Copyright laws are designed to ensure that authors and performers receive compensation for their labors without fear of theft and to encourage them to continue their work. The laws are not intended to provide income for generations of an author’s heirs, particularly at the cost of keeping works of art out of the public’s reach.
Corrections should first note the patent falsity of this statement. The law protects a work for an authors life plus seventy years. To argue that the law is only meant to protect a work during an author's life, but not past it, is the sort of socialist self-deception the New York Times editorial board has made a habit. The position of the Times is ludicrous.

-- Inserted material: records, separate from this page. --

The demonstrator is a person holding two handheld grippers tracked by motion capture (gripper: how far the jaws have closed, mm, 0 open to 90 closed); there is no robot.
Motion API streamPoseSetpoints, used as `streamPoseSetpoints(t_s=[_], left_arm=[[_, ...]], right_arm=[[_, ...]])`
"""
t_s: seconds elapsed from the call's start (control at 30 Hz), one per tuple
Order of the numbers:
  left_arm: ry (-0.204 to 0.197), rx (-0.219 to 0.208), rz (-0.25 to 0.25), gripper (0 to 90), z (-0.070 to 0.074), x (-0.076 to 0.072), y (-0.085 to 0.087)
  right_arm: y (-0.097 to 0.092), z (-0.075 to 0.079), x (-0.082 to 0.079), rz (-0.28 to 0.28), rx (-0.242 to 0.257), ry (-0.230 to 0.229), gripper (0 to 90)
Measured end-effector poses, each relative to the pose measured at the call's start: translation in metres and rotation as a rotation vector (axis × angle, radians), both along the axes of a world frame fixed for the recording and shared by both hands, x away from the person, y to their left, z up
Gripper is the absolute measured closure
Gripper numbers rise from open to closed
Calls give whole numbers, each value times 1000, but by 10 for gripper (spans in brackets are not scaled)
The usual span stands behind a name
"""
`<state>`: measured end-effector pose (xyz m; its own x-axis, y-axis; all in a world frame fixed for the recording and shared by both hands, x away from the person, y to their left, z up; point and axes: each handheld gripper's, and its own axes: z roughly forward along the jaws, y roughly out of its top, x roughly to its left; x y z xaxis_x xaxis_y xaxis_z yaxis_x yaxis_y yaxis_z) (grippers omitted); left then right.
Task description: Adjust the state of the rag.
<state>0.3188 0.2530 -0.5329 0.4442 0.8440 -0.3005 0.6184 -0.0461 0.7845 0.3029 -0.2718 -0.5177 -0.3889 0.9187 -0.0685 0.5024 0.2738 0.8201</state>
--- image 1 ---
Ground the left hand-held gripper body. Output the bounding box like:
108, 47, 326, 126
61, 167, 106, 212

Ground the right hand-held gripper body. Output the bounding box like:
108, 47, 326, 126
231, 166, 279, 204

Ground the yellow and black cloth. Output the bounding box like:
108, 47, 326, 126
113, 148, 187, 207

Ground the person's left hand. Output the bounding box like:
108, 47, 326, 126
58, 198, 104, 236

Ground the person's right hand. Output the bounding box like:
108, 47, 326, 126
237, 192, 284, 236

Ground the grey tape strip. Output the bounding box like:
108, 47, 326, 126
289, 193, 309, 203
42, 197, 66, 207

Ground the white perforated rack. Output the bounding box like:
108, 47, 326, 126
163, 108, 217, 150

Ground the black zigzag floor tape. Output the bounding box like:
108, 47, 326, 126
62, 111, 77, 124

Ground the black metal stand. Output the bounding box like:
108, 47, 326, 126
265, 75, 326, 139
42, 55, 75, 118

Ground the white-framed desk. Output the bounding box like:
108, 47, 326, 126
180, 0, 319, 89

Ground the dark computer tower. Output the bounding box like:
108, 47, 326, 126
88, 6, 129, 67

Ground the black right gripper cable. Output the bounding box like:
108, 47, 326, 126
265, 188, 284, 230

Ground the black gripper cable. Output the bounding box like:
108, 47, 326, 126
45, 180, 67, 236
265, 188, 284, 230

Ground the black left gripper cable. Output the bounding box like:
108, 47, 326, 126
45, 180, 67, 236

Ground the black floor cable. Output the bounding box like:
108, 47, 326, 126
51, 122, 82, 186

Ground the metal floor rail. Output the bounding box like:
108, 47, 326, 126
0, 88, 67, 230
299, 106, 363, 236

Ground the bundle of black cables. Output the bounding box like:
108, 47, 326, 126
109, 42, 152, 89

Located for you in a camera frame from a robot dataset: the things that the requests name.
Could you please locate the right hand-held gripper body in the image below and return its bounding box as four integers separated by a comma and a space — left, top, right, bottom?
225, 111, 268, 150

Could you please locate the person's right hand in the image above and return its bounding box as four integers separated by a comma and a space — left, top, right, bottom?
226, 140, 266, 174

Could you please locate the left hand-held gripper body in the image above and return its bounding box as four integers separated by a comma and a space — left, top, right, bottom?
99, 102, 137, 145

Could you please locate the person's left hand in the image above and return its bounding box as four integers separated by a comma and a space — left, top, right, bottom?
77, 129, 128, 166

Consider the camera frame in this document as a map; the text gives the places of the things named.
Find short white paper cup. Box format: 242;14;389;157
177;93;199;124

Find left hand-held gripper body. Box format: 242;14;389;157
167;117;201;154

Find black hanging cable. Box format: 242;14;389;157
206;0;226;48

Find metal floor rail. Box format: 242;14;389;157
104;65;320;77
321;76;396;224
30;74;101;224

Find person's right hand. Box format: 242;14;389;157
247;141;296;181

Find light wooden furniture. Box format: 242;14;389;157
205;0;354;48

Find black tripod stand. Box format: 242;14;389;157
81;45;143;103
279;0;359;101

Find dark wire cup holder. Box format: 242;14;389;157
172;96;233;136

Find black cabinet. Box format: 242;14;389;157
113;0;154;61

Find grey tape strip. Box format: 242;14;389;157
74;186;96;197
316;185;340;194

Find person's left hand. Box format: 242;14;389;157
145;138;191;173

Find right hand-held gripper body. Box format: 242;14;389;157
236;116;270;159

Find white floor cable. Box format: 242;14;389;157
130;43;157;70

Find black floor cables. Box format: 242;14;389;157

But more important than this deliberate deception by the Times are the false economic implications behind its statement. The Times appears to believe that an author prefers monetary reward only during his lifetime. Authors are not so selfish as to only desire profits in their lifetime--they have dynastic preferences, and are altruistic towards their heirs.
When deciding how hard to work, authors care about the net present value of profits--that is, total profits over all time, discounted to the present period. In the current paradigm, we might suppose that profits look like this (click to enlarge):
The Times wishes to change this to a value-stream following this model: (click to enlarge):
If all authors care about is the shaded area, their total profits, then we can see why the Times idea serves as an assault on art--it helps corrode and shrink an artist's livelihood and joy from his work.
Yet the point Corrections is espousing holds even if authors didn't care about their children. All an author needs to gain the net present value of all future profits is to sell the continuing rights to his work before his death. In this manner, all that matters is the total profits an artist can make--he can obtain the net present value of his work's entire stream of profits currently by selling the work to another individual. Indeed, a work's copyright could span many generations and liquidation would still be possible.
What the Times is suggesting is to destroy a portion of the incentives that authors have to create their original works in return for a few works to be out-of-patent now. This is, in effect, a tax on the value of all author's works. If ever an organization was willing to kill the infinitely-lived goose for its golden egg, the New York Times is.
Indeed, we might note that because an author is a durable-goods monopolist that does not face the Coase Conjecture (gated) (not to be confused with the Coase Theorem), profits are further decreased that they would otherwise have been, because consumers are willing to put off their consumption during an author's lifetime when they know the end of copyright is near.
The NYT position essentially wipes out the value of the creative author's assets following their death. At one level it is unsurprising that a publisher would be in favor of not having to pay royalties after an author's death. At another level the principle itself if valid implies that any source of wealth that continues to produce value after the death of the creator no longer belongs to the creator to dispose of. The implication if generalized would basically mean that the logical behavior for any individual would be to completely dissipate all their wealth to zero by the time of their death. For authors the implication is to decrease their efforts in writing in direct proportion to their projected end of lifespan. Hardly a socially useful practice given the many great artistic works and the many useful businesses created in an individuals full maturity.